Accusations have been levelled at the motivations of the people ‘behind’ Yachad. But 'behind', or rather, involved, in Yachad, as board members and staff, are former IDF veteranss, major communal philanthropists, active members of synagogues, former staff of the UK's pro-Israel media relations organization BICOM, and graduates of Zionist youth movements.   It would take a significant effort to accuse this assembly of having anything other than having the best interests of the Jewish people and the State of Israel at heart.

The real issue at the heart of this debate is not really compliance with the Jerusalem program, which is clearly open to different interpretations. Rather, the question is: What defines the work of Zionism and its supporters in the 21st century? At Yachad's core is the notion that as previous generations were tasked with the establishment of the State of Israel, it is the task of this generation to consolidate the State by ending the occupation. Only through ending the occupation can the Jewish people truly ‘strengthen…Israel as a Jewish, Zionist and democratic state and shaping it as an exemplary society with a unique moral and spiritual character’ as the Jerusalem program itself asks of us.

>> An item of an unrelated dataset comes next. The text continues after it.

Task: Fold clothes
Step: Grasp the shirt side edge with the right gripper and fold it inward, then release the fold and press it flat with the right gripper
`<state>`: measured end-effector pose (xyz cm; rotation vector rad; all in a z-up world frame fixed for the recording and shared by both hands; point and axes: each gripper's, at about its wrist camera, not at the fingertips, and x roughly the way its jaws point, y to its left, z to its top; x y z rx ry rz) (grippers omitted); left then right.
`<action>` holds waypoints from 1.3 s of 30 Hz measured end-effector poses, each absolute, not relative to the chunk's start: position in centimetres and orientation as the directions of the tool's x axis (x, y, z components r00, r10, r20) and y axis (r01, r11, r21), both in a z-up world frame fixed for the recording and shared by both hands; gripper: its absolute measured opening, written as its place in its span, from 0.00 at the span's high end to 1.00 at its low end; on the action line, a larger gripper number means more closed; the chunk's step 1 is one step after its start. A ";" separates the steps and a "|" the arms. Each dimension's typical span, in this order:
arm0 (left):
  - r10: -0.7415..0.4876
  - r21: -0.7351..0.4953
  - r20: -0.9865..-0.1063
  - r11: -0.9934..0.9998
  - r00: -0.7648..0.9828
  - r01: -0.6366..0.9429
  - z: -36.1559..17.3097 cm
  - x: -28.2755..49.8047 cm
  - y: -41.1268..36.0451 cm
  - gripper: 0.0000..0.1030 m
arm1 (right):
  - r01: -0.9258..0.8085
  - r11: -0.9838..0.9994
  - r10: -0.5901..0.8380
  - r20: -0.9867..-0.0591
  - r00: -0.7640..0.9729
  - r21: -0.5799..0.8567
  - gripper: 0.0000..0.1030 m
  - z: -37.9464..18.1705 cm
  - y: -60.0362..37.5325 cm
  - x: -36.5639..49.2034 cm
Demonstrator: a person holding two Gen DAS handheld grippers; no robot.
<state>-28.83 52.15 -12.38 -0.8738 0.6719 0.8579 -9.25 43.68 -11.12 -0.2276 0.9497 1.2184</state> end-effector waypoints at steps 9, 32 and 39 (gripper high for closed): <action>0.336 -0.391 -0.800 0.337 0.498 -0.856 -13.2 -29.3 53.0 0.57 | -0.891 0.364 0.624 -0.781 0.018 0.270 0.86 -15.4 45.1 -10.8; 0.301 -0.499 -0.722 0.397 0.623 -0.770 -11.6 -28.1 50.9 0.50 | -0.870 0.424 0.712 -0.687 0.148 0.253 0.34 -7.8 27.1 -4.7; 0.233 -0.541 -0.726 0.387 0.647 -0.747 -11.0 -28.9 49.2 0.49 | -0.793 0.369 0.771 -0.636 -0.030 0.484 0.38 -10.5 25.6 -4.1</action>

That means that supporters of Yachad are, at times, critical of Israeli government policies. But this is only part of a spectrum of activities we are involved in, alongside debating nefarious critics of Israel in public settings, organizing Israel Independence Day events, and calling out anti-Semitism when it rears its ugly head in the context of Israel.

If, because of our specifically targeted criticism, Yachad is precluded from affiliating to the Zionist Federation, the "umbrella organisation for the Zionist movement in the United Kingdom" seems to be a slogan no longer in fair use.

Hannah Weisfeld is a founder and the director of Yachad, the pro-Israel pro-peace movement in the UK. She previously managed a wide range of international social justice campaigns.